Problem to work on: Find the line that contains "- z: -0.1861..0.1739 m" in the entries below. Restate it and every line after it, word for word, with no pictures.

Source data:
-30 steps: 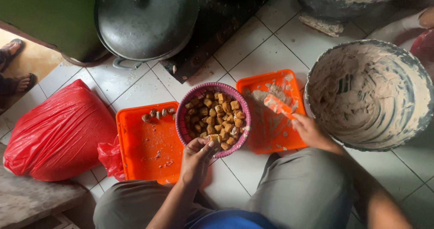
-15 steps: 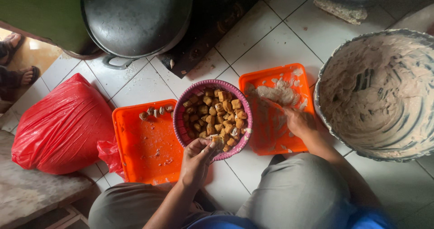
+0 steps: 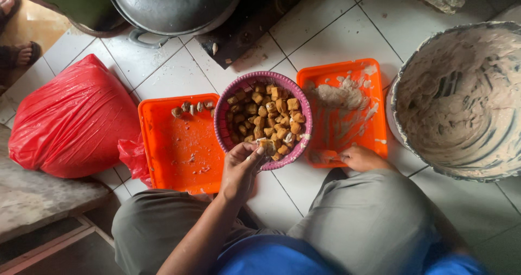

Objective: The person scoops a white paste from a tray using an orange spatula and fills small brown snack pieces held in the left hand. The filled snacks are placed into a pink basket. The process is repeated for multiple snack pieces.

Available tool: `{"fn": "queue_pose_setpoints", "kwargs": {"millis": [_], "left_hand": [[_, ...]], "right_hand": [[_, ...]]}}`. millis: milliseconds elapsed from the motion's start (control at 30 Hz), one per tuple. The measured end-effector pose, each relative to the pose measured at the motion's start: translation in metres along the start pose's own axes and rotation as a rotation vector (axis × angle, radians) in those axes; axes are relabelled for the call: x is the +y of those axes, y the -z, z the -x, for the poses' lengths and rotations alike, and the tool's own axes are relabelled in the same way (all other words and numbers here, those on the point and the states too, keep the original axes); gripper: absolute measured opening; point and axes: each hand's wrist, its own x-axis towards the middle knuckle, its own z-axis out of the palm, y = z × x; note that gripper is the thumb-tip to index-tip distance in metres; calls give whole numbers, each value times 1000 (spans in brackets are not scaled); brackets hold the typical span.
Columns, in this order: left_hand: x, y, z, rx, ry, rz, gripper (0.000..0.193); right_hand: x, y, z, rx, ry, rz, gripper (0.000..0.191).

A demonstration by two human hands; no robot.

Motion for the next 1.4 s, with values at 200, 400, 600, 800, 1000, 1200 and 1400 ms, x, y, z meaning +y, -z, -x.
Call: {"fn": "queue_pose_setpoints", "kwargs": {"millis": [200, 400, 600, 800, 1000, 1200, 1400], "left_hand": [[5, 0, 4, 64, 24, 50, 6], [0, -17, -13, 69, 27, 122, 7], [4, -48, -11, -37, -18, 186, 9], [23, -68, 10, -18, -53, 192, 9], [37, -64, 27, -9, -101, 237, 9], [49, -57, 33, -36, -19, 425, 7], [59, -62, 36, -81, 40, 552, 9]], "right_hand": [[10, -1, 24, -194, -81, -651, 32], [0, 52, 86, 91, 7, -880, 36], [-60, 115, 161, 343, 185, -819, 32], [-139, 69, 170, 377, 233, -901, 31], [-180, 31, 147, 509, 190, -788, 35], [-215, 26, 159, 816, 221, -195, 34], [-237, 14, 168, 1033, 491, 186, 26]]}}
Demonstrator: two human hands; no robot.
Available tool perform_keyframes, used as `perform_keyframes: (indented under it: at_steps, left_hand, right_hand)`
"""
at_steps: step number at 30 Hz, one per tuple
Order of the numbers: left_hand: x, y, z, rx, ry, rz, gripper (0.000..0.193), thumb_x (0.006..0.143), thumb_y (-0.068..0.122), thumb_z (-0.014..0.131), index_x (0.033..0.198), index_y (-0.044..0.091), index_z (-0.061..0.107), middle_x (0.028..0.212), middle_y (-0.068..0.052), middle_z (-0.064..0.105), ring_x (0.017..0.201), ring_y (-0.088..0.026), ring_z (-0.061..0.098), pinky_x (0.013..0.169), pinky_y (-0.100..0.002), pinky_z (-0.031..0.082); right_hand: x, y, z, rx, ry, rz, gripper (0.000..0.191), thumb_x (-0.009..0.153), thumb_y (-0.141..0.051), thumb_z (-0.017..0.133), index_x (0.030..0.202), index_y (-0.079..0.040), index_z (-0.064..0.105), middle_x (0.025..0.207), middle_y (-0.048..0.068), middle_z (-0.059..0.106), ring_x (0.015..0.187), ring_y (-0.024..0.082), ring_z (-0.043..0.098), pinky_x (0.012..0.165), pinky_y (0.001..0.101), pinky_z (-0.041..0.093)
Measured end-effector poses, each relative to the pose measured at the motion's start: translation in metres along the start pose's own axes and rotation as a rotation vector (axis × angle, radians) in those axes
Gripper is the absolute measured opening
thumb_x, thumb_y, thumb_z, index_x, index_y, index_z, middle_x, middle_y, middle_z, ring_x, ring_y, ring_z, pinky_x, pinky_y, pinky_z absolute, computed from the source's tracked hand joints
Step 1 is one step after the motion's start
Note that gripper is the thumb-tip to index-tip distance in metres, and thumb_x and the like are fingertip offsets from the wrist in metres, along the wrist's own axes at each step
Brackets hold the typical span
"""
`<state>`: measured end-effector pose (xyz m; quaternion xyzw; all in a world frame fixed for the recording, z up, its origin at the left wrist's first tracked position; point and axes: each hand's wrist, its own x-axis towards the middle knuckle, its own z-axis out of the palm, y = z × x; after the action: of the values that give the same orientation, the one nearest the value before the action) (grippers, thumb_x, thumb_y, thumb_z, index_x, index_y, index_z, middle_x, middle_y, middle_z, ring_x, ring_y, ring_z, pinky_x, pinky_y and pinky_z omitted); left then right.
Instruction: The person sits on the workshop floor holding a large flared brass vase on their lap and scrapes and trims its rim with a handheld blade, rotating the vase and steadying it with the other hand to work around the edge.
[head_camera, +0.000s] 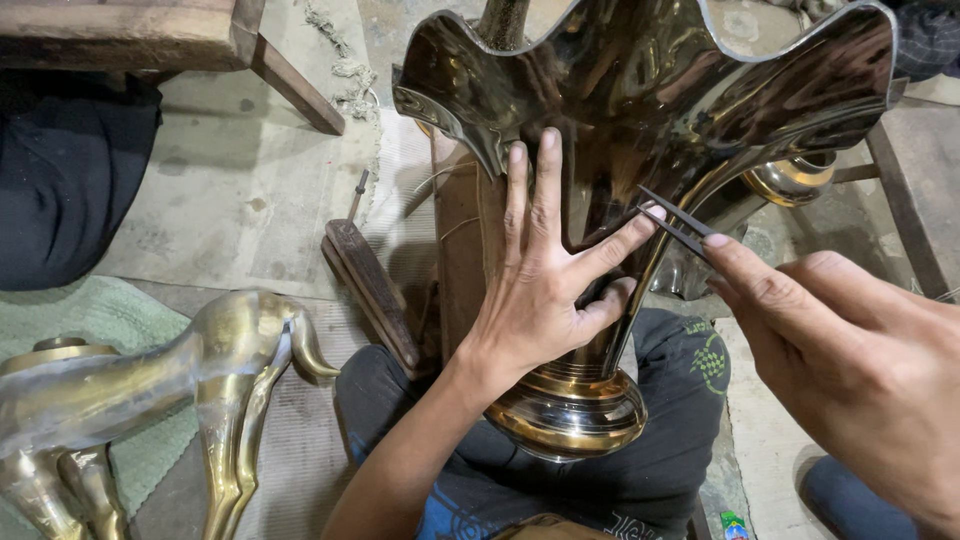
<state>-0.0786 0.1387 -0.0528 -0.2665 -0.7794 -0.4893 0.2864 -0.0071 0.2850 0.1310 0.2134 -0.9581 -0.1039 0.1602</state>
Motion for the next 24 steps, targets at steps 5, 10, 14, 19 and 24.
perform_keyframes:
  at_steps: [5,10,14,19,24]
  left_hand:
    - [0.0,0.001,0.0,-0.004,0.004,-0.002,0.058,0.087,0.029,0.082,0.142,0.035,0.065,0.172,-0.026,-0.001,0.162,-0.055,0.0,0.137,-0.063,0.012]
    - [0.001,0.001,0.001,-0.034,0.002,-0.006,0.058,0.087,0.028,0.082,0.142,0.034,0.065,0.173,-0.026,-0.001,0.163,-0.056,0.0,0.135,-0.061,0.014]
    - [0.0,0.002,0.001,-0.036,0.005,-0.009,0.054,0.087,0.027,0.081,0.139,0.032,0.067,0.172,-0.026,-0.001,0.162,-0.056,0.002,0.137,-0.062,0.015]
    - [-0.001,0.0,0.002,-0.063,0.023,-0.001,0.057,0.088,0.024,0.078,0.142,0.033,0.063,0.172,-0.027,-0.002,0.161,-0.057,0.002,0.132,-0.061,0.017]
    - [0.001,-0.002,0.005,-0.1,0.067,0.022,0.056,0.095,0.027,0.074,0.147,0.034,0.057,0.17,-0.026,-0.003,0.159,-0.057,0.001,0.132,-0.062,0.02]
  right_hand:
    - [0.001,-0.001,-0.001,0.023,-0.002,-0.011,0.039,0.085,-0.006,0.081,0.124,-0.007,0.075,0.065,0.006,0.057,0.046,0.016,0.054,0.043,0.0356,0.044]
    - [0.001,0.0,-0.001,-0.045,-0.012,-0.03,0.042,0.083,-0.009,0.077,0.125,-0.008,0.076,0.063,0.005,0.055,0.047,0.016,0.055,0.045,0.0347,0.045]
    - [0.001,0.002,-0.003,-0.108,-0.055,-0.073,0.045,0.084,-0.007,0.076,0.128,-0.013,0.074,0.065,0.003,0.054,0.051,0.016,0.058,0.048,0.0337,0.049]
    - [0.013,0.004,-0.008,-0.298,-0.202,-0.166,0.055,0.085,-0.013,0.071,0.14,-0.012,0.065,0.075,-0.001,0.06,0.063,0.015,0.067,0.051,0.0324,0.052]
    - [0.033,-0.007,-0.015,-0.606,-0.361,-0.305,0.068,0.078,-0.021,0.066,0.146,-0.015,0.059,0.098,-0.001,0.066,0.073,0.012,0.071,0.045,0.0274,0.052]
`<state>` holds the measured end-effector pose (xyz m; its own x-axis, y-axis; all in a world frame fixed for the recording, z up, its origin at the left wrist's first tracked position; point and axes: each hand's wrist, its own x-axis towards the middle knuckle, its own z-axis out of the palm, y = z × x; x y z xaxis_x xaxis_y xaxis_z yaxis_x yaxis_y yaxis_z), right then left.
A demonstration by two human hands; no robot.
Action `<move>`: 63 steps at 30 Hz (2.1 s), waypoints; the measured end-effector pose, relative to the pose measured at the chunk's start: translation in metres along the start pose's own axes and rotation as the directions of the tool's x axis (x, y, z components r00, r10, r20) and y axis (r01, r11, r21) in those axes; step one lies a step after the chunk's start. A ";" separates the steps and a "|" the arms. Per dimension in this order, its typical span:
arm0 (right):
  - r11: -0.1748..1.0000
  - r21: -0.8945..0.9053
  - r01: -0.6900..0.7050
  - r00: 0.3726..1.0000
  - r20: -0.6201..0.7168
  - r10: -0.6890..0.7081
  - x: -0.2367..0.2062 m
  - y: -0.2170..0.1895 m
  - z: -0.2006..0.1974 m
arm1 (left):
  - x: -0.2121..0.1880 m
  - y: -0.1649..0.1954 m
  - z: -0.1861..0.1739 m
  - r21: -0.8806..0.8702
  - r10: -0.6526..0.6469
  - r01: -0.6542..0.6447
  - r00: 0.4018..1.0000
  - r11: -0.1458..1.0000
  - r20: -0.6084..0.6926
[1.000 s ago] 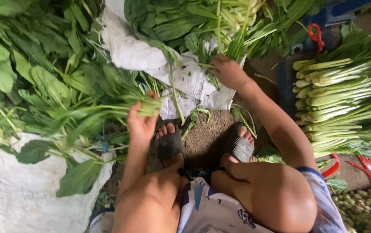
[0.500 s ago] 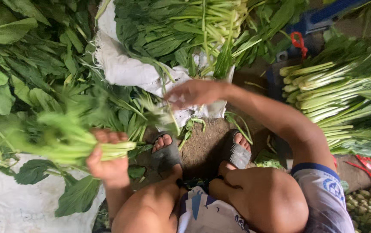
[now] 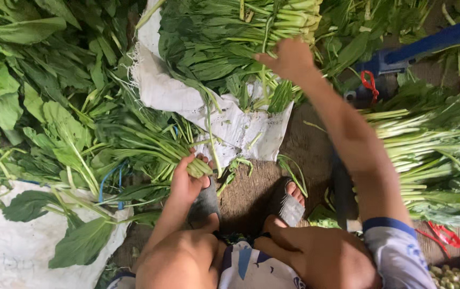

Solved problem:
  - z: -0.1861..0.1739 m
  - r21: -0.8806..0.8702
  - r10: -0.6526..0.6469
  - r01: -0.6542..0.6447
  - r00: 0.4018..1.0000
  - r11: -0.1458..1.0000
  - r20: -0.6084..0.6926
[1.000 s ago] 
[0.500 s ago] 
[now] 

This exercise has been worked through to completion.